» Brief:
In the listing below, find the line containing "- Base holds" and the line containing "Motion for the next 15", then copy exactly everything from the first through the second, except the pictures.

*** The input ***

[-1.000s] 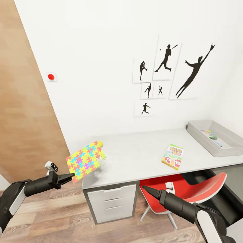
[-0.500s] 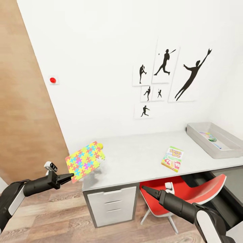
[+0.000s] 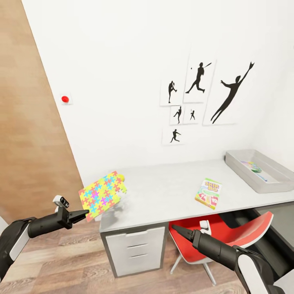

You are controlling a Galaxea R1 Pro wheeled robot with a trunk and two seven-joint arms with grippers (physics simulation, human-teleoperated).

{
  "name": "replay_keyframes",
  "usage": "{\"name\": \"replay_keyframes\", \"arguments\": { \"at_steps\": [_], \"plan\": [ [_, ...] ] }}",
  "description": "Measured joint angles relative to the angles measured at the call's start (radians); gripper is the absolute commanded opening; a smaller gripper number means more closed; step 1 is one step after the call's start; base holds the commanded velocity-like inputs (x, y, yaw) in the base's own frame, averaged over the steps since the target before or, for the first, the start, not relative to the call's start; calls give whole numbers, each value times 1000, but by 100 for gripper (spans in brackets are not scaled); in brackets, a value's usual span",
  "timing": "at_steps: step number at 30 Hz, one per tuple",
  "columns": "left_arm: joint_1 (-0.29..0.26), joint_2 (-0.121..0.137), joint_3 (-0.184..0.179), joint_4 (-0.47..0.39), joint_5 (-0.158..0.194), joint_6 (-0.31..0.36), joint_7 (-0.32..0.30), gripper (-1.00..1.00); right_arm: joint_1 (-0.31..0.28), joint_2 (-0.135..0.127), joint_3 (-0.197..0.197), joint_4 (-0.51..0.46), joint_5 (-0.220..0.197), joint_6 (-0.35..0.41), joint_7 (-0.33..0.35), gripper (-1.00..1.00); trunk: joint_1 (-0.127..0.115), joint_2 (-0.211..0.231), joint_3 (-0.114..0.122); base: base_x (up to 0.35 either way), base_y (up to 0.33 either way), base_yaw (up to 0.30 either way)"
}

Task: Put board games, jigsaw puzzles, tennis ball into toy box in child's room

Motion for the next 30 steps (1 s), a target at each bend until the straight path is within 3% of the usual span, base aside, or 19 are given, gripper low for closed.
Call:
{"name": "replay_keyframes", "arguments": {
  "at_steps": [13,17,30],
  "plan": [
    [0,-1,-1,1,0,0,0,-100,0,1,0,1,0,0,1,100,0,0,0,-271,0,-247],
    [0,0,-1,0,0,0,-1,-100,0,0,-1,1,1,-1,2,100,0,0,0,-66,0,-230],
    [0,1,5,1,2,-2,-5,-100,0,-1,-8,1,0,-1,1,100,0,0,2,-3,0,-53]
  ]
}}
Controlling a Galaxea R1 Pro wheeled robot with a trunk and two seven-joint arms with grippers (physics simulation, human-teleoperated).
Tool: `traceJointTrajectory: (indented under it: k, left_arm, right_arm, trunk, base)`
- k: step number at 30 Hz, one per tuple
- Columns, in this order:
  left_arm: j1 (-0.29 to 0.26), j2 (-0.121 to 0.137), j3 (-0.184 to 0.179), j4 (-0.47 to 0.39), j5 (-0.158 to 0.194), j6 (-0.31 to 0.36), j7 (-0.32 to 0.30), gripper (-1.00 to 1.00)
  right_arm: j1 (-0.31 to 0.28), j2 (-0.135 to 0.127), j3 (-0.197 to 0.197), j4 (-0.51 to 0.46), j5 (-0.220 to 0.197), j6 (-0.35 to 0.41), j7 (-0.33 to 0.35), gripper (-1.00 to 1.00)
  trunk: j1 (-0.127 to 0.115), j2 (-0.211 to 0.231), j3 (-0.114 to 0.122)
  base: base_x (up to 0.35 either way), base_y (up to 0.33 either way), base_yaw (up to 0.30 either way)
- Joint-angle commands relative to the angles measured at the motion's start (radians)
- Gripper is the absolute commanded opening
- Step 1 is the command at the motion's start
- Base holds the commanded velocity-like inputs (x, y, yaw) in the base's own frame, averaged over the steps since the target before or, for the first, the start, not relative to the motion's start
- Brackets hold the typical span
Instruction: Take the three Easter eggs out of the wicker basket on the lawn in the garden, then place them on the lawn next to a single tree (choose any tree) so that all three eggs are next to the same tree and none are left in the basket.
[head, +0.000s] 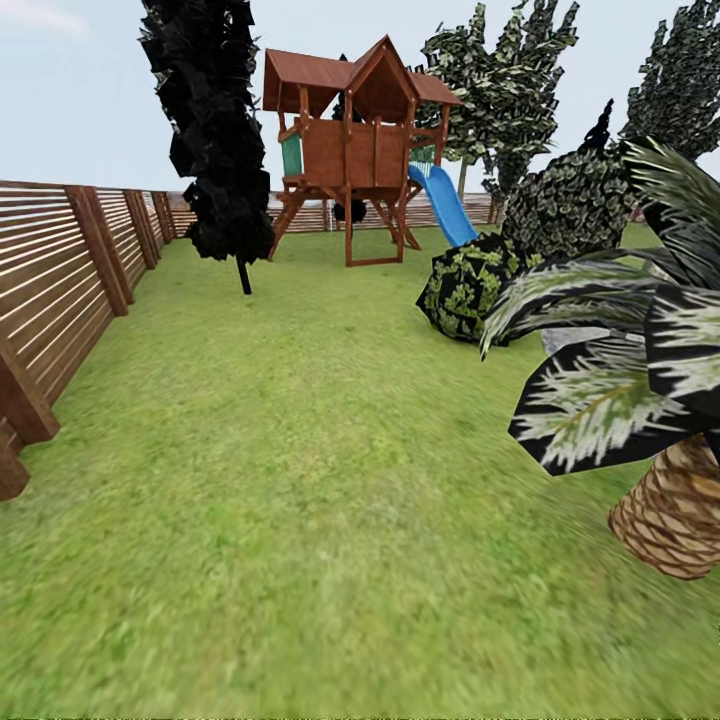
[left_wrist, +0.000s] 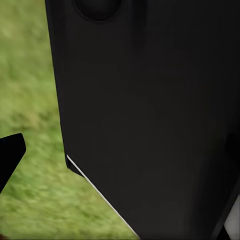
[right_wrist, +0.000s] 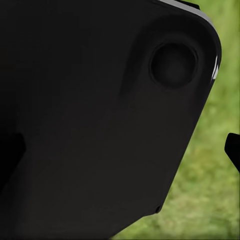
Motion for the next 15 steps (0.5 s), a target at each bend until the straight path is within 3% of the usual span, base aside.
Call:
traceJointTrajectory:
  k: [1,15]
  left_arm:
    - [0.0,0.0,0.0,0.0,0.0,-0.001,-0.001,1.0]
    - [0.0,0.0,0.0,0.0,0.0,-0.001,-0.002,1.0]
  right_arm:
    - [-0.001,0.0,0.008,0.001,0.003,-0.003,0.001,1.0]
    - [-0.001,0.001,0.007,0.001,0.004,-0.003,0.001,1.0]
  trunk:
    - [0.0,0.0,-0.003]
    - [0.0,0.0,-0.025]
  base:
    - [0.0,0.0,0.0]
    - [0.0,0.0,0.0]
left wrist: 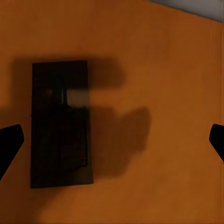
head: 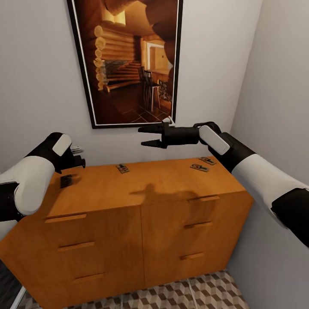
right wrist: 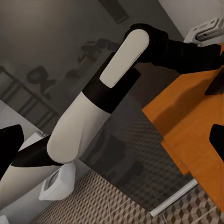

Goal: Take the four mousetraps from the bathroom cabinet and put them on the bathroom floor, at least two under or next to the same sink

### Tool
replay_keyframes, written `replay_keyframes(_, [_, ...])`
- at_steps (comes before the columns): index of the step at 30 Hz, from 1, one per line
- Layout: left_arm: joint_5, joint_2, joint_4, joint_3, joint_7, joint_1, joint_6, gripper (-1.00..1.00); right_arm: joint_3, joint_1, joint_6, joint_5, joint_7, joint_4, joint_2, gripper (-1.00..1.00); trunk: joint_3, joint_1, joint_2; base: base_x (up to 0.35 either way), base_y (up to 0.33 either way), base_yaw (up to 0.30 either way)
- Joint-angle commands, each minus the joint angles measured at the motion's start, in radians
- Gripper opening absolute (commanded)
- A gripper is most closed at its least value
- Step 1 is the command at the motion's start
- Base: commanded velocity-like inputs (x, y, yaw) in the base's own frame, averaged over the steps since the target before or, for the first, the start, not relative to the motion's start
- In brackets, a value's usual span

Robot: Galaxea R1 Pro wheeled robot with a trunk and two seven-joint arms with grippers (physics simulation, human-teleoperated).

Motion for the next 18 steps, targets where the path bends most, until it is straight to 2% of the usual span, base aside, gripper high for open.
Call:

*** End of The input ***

» Answer to this problem:
- Base holds the commanded velocity-like inputs (x, y, yaw) in the base's own frame, averaged over the steps since the target before or, for the first, the start, not relative to the motion's start
- Brackets hold the typical span
Instruction: Take the three Easter eggs out of the wicker basket on the lawn in the garden, then place them on the lawn next to a single tree (choose any tree) so that all three eggs are next to the same tree and none are left in the basket.
[head, +0.000s] 
[left_wrist, +0.000s] 
[right_wrist, +0.000s] 
Motion for the next 15 steps (0.5 s), a target at each bend until the straight path is within 3% of the usual span, base aside.

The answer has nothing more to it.